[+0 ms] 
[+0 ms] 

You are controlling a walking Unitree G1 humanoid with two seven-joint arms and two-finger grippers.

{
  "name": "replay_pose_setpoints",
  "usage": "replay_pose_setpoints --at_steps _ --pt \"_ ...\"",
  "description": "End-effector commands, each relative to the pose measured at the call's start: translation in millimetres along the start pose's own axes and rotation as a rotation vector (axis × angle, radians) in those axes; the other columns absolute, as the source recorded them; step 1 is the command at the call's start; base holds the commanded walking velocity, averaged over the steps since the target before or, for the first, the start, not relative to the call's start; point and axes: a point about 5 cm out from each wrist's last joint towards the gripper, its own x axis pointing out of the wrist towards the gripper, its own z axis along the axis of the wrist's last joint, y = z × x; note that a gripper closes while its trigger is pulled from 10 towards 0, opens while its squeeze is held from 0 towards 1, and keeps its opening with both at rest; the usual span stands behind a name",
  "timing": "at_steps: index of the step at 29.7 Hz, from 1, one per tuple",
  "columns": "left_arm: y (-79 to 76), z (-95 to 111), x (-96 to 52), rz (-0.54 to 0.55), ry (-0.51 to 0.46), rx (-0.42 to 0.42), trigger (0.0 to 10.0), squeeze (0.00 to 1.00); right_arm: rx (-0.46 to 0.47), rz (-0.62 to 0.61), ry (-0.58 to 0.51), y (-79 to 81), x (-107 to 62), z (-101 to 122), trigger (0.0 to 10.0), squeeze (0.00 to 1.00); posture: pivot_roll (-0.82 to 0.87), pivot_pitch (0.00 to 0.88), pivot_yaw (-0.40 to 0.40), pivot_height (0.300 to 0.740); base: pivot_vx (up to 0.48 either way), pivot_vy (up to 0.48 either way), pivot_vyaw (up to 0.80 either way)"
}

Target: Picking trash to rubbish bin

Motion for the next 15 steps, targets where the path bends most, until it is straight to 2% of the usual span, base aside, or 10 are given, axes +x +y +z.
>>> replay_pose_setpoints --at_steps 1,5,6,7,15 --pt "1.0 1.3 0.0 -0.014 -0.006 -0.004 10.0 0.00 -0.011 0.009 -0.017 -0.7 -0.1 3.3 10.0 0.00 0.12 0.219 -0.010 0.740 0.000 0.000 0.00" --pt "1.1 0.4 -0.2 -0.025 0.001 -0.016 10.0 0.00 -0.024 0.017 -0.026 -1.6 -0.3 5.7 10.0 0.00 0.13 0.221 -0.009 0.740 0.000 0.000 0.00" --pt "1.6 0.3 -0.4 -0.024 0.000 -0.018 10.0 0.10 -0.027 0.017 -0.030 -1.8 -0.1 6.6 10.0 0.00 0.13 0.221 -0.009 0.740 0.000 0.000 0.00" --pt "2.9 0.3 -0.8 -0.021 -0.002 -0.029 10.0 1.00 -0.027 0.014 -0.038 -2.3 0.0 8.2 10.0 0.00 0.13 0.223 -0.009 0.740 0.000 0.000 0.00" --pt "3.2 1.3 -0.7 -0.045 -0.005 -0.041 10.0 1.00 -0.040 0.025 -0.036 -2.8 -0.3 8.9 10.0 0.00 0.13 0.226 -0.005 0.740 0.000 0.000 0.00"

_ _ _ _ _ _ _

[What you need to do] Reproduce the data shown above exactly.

[Completed exercise]
[+0 ms] 
[+0 ms] 

You are controlling a walking Unitree G1 humanoid with two seven-joint arms and two-finger grippers.

{
  "name": "replay_pose_setpoints",
  "usage": "replay_pose_setpoints --at_steps _ --pt \"_ ...\"",
  "description": "End-effector commands, each relative to the pose measured at the call's start: translation in millimetres along the start pose's own axes and rotation as a rotation vector (axis × angle, radians) in those axes; the other columns absolute, as the source recorded them; step 1 is the command at the call's start; base holds the commanded walking velocity, averaged over the steps since the target before or, for the first, the start, not relative to the call's start; point and axes: a point about 5 cm out from each wrist's last joint towards the gripper, its own x axis pointing out of the wrist towards the gripper, its own z axis along the axis of the wrist's last joint, y = z × x; note that a gripper closes while its trigger is pulled from 10 towards 0, opens while its squeeze is held from 0 towards 1, and keeps its opening with both at rest; the usual span stands behind a name",
  "timing": "at_steps: index of the step at 29.7 Hz, from 1, one per tuple",
  "columns": "left_arm: y (-79 to 76), z (-95 to 111), x (-96 to 52), rz (-0.54 to 0.55), ry (-0.51 to 0.46), rx (-0.42 to 0.42), trigger (0.0 to 10.0), squeeze (0.00 to 1.00); right_arm: rx (-0.46 to 0.47), rz (-0.62 to 0.61), ry (-0.58 to 0.51), y (-79 to 81), x (-107 to 62), z (-101 to 122), trigger (0.0 to 10.0), squeeze (0.00 to 1.00); posture: pivot_roll (-0.82 to 0.87), pivot_pitch (0.00 to 0.88), pivot_yaw (-0.40 to 0.40), pivot_height (0.300 to 0.740); base: pivot_vx (up to 0.48 either way), pivot_vy (up to 0.48 either way), pivot_vyaw (up to 0.80 either way)"
}

Target: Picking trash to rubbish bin

Motion for the next 15 steps, targets where the path bends most, until it is straight to 2% of the usual span, base aside, or 10 are given, axes +x +y +z.
>>> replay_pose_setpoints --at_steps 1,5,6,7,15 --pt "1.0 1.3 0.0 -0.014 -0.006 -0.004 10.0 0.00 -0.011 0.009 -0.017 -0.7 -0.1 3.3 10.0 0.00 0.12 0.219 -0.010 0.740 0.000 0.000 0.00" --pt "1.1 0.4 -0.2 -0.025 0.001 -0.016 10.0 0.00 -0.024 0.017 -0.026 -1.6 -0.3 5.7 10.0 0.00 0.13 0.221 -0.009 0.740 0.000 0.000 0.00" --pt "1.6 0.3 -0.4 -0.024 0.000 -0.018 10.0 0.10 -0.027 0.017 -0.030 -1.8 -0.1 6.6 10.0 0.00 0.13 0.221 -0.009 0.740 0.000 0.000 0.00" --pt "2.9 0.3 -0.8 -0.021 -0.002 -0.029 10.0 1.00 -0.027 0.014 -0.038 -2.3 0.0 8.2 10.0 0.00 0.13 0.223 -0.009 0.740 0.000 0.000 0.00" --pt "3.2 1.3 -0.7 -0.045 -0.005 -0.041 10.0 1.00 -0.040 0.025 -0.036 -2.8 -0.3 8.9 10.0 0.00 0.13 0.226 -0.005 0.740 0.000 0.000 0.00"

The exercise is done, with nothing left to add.